Acta Psychiatr Scand. 1999 Jul ;100 (1):3-16 10442434 (P,S,G,E,B) Cited:101
T Baptista
Long-term administration of typical and atypical antipsychotic drugs (AP) induces excessive weight gain which afflicts up to 50% of patients, impairs health and interferes with treatment compliance. Basic and clinical research has shown that AP may affect body weight through diverse mechanisms. Increased appetite is probably related to the interaction of AP with neuronal receptors to dopamine, serotonin and histamine.

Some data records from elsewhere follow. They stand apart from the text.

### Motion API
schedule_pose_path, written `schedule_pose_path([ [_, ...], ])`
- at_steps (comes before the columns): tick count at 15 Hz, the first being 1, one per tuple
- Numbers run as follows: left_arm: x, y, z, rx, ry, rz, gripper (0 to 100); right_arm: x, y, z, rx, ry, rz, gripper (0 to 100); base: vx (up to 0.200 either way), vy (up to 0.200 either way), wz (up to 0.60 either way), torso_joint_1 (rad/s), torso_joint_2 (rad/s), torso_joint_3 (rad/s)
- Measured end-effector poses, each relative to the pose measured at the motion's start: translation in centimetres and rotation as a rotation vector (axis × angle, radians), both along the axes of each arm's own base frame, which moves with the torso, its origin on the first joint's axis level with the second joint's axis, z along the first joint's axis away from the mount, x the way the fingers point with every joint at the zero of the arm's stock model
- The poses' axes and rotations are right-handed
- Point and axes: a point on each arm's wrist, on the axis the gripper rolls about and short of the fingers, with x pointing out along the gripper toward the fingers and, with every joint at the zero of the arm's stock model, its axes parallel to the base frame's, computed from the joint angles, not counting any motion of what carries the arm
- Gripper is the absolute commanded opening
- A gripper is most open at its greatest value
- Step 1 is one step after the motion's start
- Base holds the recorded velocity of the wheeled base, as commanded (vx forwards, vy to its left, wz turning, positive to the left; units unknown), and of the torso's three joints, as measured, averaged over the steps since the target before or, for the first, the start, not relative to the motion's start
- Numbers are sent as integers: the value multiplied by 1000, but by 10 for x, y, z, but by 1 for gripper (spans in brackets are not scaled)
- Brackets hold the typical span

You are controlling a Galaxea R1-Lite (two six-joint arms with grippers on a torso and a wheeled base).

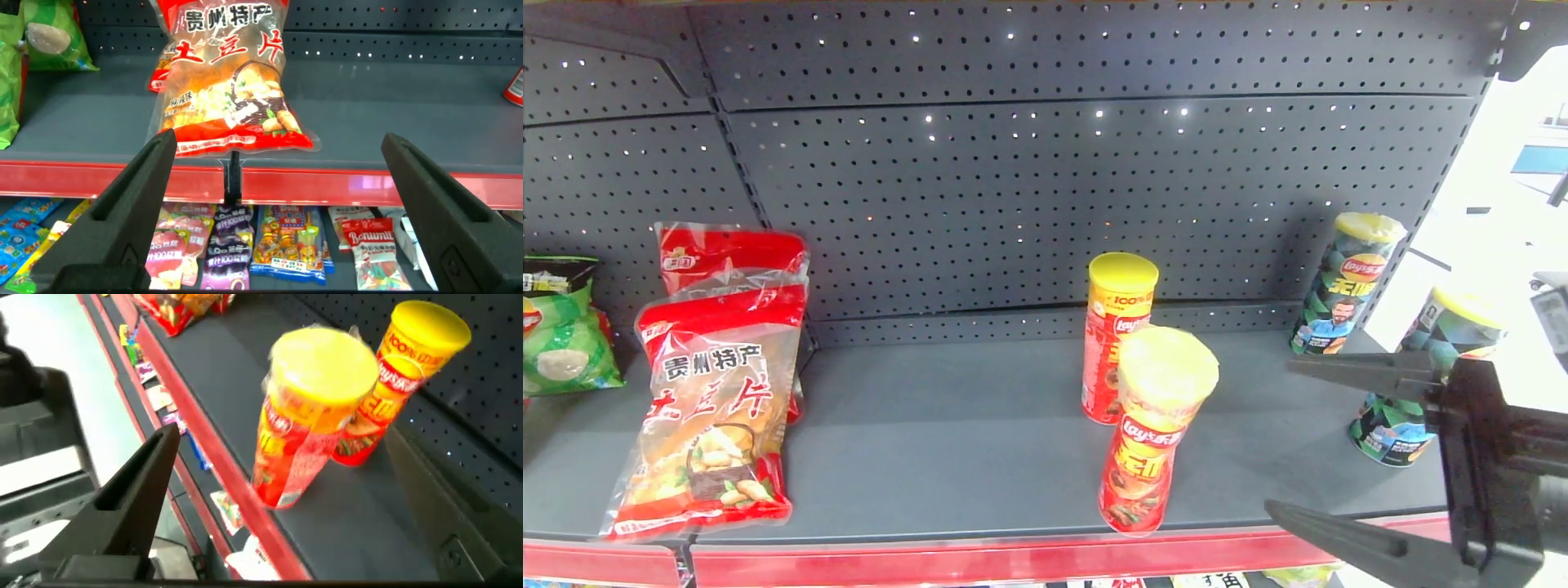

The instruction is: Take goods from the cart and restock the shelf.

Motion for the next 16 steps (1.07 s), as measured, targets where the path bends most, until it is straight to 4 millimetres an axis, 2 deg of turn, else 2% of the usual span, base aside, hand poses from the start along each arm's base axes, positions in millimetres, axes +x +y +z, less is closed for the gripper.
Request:
schedule_pose_path([
  [4, 0, 0, 0, 0, 0, 0, 100, 25, 17, -6, -29, 35, -25, 100, 0, 0, 0, 0, 0, 0],
  [7, 0, 0, 0, 0, 0, 0, 100, 40, 17, -16, -56, 88, -66, 100, 0, 0, 0, 0, 0, 0],
  [16, 0, 0, 0, 0, 0, 0, 100, 68, 32, -49, -132, 225, -90, 100, 0, 0, 0, 0, 0, 0],
])
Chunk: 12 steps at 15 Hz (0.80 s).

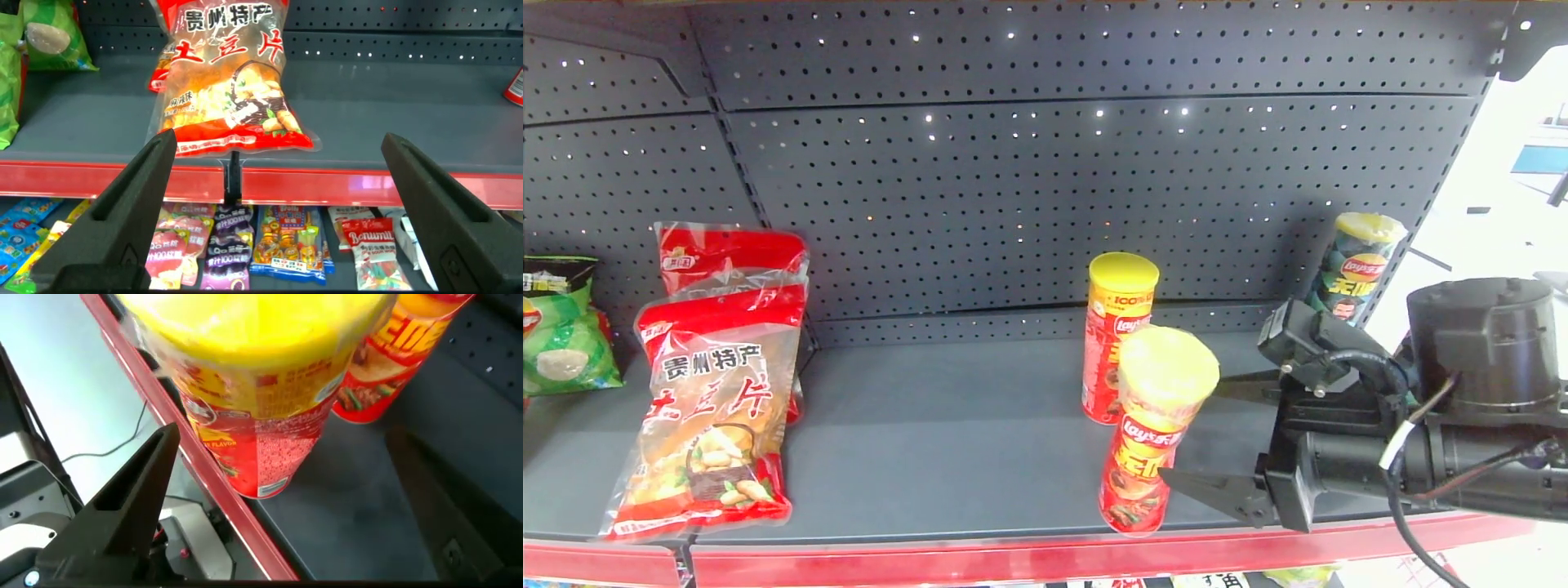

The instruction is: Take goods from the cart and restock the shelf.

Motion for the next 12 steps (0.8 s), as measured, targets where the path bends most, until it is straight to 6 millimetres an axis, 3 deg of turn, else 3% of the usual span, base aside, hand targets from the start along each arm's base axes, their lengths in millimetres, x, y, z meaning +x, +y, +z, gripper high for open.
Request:
schedule_pose_path([
  [12, 0, 0, 0, 0, 0, 0, 100, 11, 9, -7, -11, 35, -9, 100, 0, 0, 0, 0, 0, 0],
])
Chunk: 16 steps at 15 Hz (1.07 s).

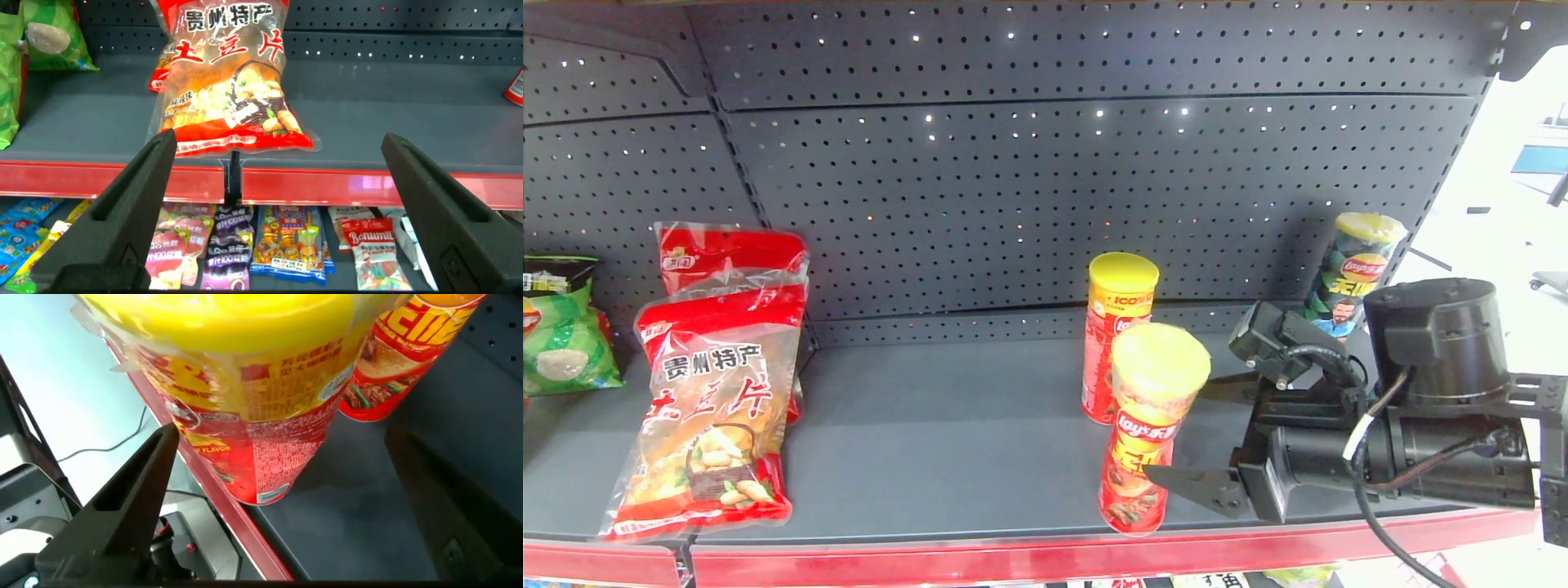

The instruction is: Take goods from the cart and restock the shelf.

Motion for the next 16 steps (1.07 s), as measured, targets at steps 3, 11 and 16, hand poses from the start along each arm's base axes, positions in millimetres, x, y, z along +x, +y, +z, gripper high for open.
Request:
schedule_pose_path([
  [3, 0, 0, 0, 0, 0, 1, 100, 0, -1, -1, -3, 2, -5, 100, 0, 0, 0, 0, 0, 0],
  [11, 0, 0, 0, 0, 0, 0, 100, 6, -13, 0, -9, -9, -65, 100, 0, 0, 0, 0, 0, 0],
  [16, 0, 0, 0, 0, 0, 0, 100, 4, -16, 1, -8, -12, -70, 100, 0, 0, 0, 0, 0, 0],
])
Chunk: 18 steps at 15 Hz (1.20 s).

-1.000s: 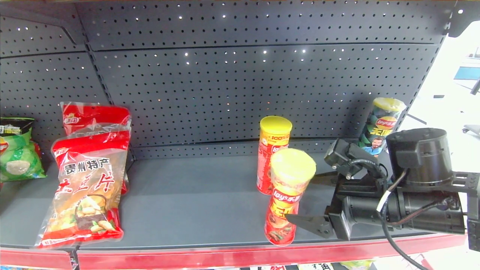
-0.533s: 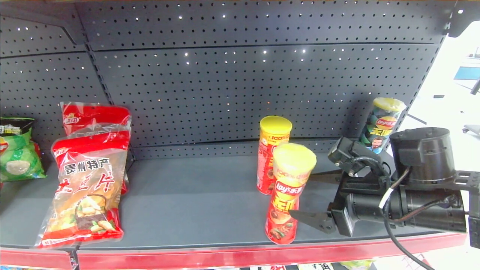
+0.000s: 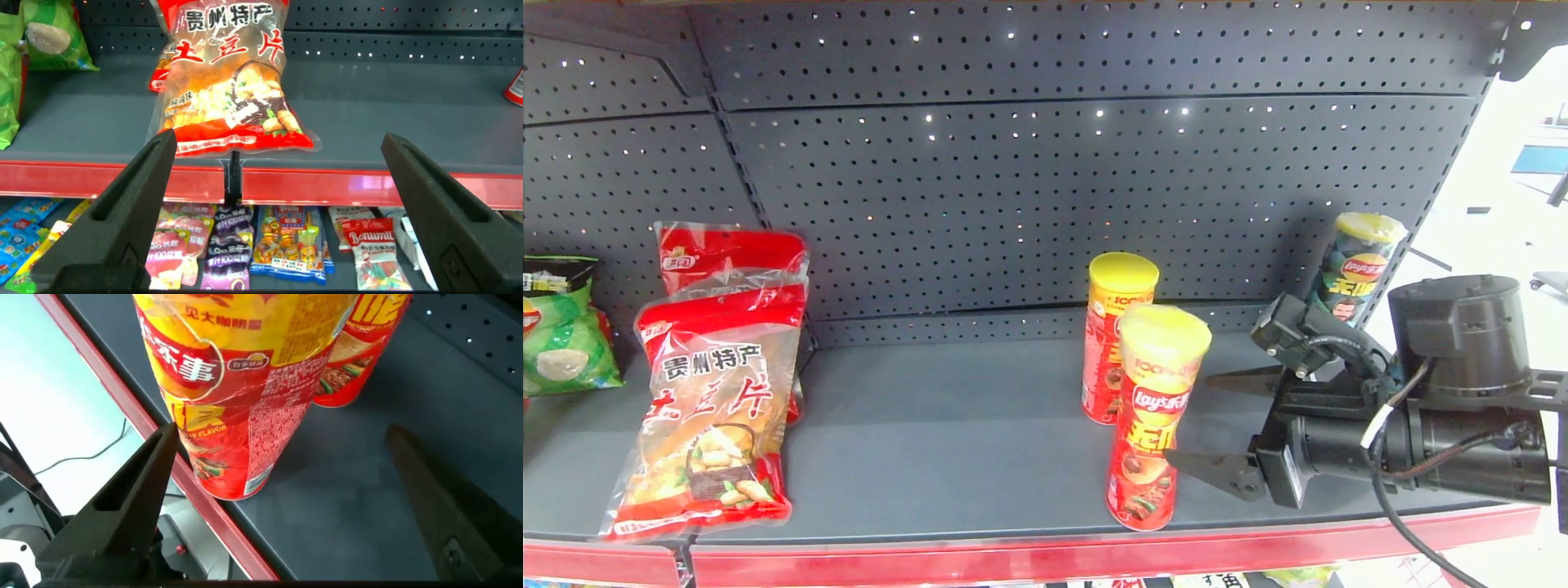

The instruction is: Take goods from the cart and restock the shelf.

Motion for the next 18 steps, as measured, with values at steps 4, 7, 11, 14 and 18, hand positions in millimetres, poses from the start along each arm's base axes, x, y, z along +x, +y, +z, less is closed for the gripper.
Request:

Additional metabolic-endocrine disruption of weight regulation may be related to the effects of AP-induced hyperprolactinaemia on gonadal-adrenal steroids and insulin sensitivity. In humans, programmed physical activity, dietary restriction, anorectic agents, and drugs that counteract hyperprolactinaemia have been shown to be successful in a limited number of studies. Two novel strategies could expand the available therapeutic options. First, in preclinical experiments in female rats the estradiol antagonist/agonist drug tamoxifen or estradiol itself have been shown to completely prevent the obesity provoked by the AP sulpiride, and to induce an endocrine-metabolic milieu that seems to counteract AP-induced obesity. Secondly, it has also been shown that oral antihyperglycaemic agents such as metformin may decrease body weight and counteract insulin resistance and hyperinsulinaemia which is correlated with several metabolic abnormalities in obese subjects. Lastly, estradiol replacement, tamoxifen and/or antihyperglycaemic agents are not devoid of significant side-effects, and these drugs have not been tested in obese psychiatric patients. Therefore, further research is needed before their clinical use may be recommended.